France Telecom : Le plan machiavélique

Un reportage d'envoyé spécial et un article spécial de Rue 89 ont mis récement en avant le plan machiavélique mis en place il y a quelques années chez France Telecom. Les dirigeants de l'entreprise publique avait alors la volonté de supprimer 22 000 emplois sans procéder à aucun licenciement. La révélation d'un plan qui visait à pousser à la démission des dizaines de milliers de salariés grâce au harcèlement moral savamment orchestré. Malheureusement certains des salariés ont préféré se suicider plutôt que de démissionner.
On est en 2004 et le groupe France Telecom est au plus mal. La concurrence fait râge et la société doit sérieusement dégraisser pour assainer son bilan. Mais plutôt que de procéder à des licenciements, jugés trop coûteux sans doute, les dirigeants de l'époque élaborent un plan visant à pousser les salariés à la démission. Et celà passe par un harcèlement moral à grande échelle.
Au cours d'un séminaire regroupant 200 cadres dirigeants, Didier Lombard, le PDG de l'époque annonçait qu'il fallait faire partir 22 000 salariés sans les licencier. Et pour se faire, il avait les bons ingrédients : Les inciter à démissionner, les muter dans d'autres secteurs de la fonction publique ou signer des congés de fin de carrière.

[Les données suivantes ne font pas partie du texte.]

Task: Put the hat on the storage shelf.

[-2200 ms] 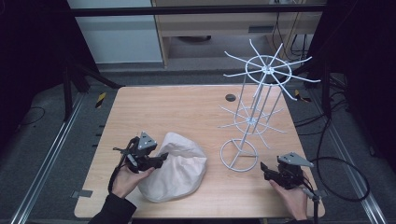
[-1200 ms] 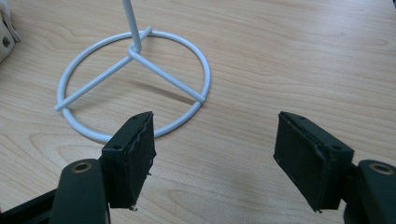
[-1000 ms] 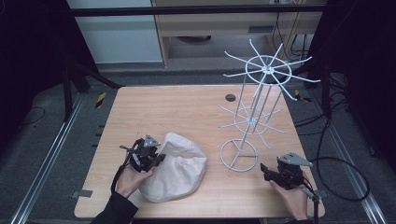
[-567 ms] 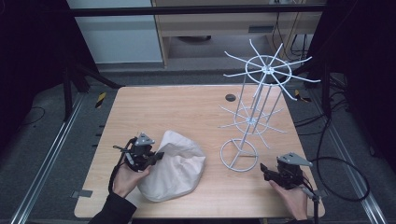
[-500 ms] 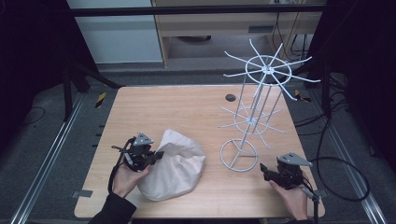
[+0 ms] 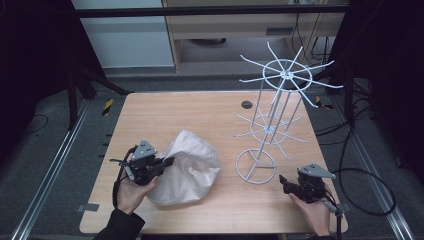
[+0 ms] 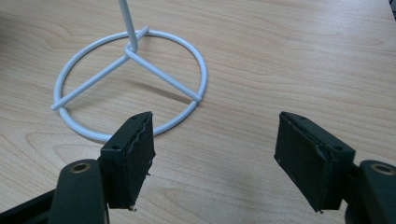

Un nom est même donné à ce plan : Next.
Ils étaient 4000 cadres, répartis sur tout le territoire, à être chargés de faire le ménage. L'un d'entre eux avait par exemple pour objectif de faire partir 10 ingénieurs parmi les 30 qu'il gérait. Et pour y parvenir, il devait faire comprendre aux 10 salariés concernés que "l'entreprise était en guerre et que dans toute guerre, il y avait des morts" (on utilisait même la bataille d'angleterre pour illustrer le plan Next). "Il faut accepter le changement ou partir".
Les cadres avaient carte blanche pour réussir leur mission. Promotion, rétrogradation, déplacement, tout était bon pour déstabiliser les salariés. Sans oublier des entretiens où on répêtait toujours la même chose, le harcèlement moral à toutes les sauces.
Bien entendu, le nombre de dépressions a explosé et les salariés parlent même de suicide. Certains cadres, horrifiés par la tournure que prennent les évènements alertent la direction de l'entreprise. Et comme récompense, on leur signifie qu'il ne sont plus les bienvenus !!
Le harcèlement moral a commencé et n'est pas prêt de s'arrêter. Avec 58 suicides à France Telecom, on peut dire que le plan Next a fait des dégats. Et les langues se délient au fur et à mesure et des documents apparaissent comme cette courbe servant à illustrer les différentes phases qu'allaient traverser les salariés visés par le plan :
* l'annonce,
* le refus de comprendre,
* la résistance,
* la décompression,
* la résignation,
* l'intégration.
courbe

Sauf que les 58 suicidés ne sont jamais sortis de la face de décompression. Harcelés par une hierarchie devenue inhumaine, ils étaient en dépression. Et ils n'ont trouvé pour seule issue que le suicide. Voilà ce qui a mis à mal le plan Next.  
Je vous conseille de regarder le reportage d'envoyé spécial consacré à ce sujet sur Pluzz.fr et de lire l'article de Rue 89 qui y est consacré.

Le harcèlement moral est déjà inacceptable en tant que tel mais devant une telle machination, on ne peut être qu'horrifiée.